A rather brutal question and you don’t have to answer — what if a doctor commits an error?

Doctors at one time in their careers have come across the thin line that separates decisions to the metaphysical.  It is what they say, “that you can not improve on God.”  Virtue or skill is not an altogether absence of fault, but altogether as in speed and grace with which a fault is recognized…corrected.

Do you find yourself more at east with male or female colleagues?

For me, it is absolutely the same.  I see them on the same eyes — as a person, in an absolute plane of equality.

What matters to you as a person?

Qualities that are timeless, where along with brains, courage…and along with courage, dignity, dedication, wisdom and compassion.

You said success is an important thing.  Were you provoking?

I never meant to provoke.  I say only what I think. I’ve never sought talent in order to get fame and material things.  It is the talent and passion that comes with success. We are all born with a talent — which is love, passion in doing your work gladly, not doing it because you want to be successful.

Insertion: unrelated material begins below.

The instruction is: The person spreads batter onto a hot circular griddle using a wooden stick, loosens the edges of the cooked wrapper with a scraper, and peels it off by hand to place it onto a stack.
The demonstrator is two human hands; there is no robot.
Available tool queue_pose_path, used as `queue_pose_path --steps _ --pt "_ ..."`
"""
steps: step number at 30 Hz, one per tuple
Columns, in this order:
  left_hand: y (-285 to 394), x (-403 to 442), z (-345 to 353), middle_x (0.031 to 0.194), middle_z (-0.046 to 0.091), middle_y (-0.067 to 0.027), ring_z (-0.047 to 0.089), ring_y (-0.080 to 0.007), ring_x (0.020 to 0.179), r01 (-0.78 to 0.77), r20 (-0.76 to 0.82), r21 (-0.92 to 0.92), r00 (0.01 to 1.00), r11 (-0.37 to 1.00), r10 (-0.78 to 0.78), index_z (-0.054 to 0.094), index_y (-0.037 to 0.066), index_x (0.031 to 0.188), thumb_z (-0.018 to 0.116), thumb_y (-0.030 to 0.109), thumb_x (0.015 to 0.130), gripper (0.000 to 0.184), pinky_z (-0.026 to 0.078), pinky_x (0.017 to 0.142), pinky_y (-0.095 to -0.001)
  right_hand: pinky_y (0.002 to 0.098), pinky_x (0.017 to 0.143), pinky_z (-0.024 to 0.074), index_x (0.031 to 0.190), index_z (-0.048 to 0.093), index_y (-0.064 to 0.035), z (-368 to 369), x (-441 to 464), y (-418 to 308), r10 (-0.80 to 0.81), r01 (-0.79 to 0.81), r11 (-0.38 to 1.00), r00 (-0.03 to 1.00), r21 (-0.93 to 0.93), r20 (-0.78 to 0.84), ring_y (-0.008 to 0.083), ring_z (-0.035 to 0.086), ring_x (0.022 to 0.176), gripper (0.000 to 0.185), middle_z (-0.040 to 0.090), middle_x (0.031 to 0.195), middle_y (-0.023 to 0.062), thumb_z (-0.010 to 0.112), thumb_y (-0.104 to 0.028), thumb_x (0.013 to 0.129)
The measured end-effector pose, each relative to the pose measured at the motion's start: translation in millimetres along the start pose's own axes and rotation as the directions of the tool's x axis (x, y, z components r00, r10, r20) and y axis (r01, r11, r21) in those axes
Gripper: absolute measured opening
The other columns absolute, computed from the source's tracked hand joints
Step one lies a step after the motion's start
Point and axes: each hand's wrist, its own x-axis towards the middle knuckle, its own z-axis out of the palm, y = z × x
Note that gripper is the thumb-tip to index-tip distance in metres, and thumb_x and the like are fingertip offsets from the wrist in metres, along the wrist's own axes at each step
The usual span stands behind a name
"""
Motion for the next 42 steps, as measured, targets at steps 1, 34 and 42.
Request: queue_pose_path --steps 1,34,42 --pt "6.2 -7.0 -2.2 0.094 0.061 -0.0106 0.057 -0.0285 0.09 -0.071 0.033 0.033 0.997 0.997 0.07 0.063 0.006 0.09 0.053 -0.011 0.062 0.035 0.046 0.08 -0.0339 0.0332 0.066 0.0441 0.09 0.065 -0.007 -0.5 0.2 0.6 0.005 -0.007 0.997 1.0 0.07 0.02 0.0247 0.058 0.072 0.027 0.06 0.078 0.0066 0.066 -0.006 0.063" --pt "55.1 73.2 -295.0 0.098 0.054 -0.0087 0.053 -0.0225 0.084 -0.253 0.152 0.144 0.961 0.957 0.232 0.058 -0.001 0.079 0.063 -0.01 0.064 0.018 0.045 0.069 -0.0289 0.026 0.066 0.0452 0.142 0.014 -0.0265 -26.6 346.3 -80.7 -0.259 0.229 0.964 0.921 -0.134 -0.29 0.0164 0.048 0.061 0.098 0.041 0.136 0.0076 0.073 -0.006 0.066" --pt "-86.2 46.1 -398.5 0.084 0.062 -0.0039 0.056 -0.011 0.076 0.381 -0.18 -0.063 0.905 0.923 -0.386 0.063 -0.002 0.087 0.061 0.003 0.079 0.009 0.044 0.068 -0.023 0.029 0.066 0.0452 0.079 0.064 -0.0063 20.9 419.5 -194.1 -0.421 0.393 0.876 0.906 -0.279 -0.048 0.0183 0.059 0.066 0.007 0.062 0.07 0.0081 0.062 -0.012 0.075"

Is a career more important than, say family?

How can anyone say something as terrible as that — that sounds so horrible, just because career is inevitable bound up with money. In the end, it is what you do for the others that count. What you share without expecting anything in return.  A woman does not have to choose one and give up another, being a doctor doesn’t make you a bad wife or a bad mother, I’m simply saying, whatever gift God has blessed you, is yours for the taking.  But remember, taken with boundless gratitude by sharing it unselfishly.

What is a happy person, Dr. Grey?

Happiness is a fleeting point of view, a blessing to be able to feel it because those who can say it are few. If used in reference to my profession, it is the humanity in medicine.  That is the reason I’ve never stopped working. A doctor’s calling is arduous and complex that needs a kind heart and a clear head, the highest faculties of the mind, while constantly appealing to the highest emotion and feelings.  Think about what it’s like to be sick and vulnerable, the isolation.

Doctors are very serious people — perhaps even frail their panacea for all illness and grievances is “ “Someone up there gives the prescription.”  They have that exquisite capacity to put humanity before pleasure, and their lives lived under the conscientious bond of our moral values.

They also reject the redemptive ardor of literature…not of their realm!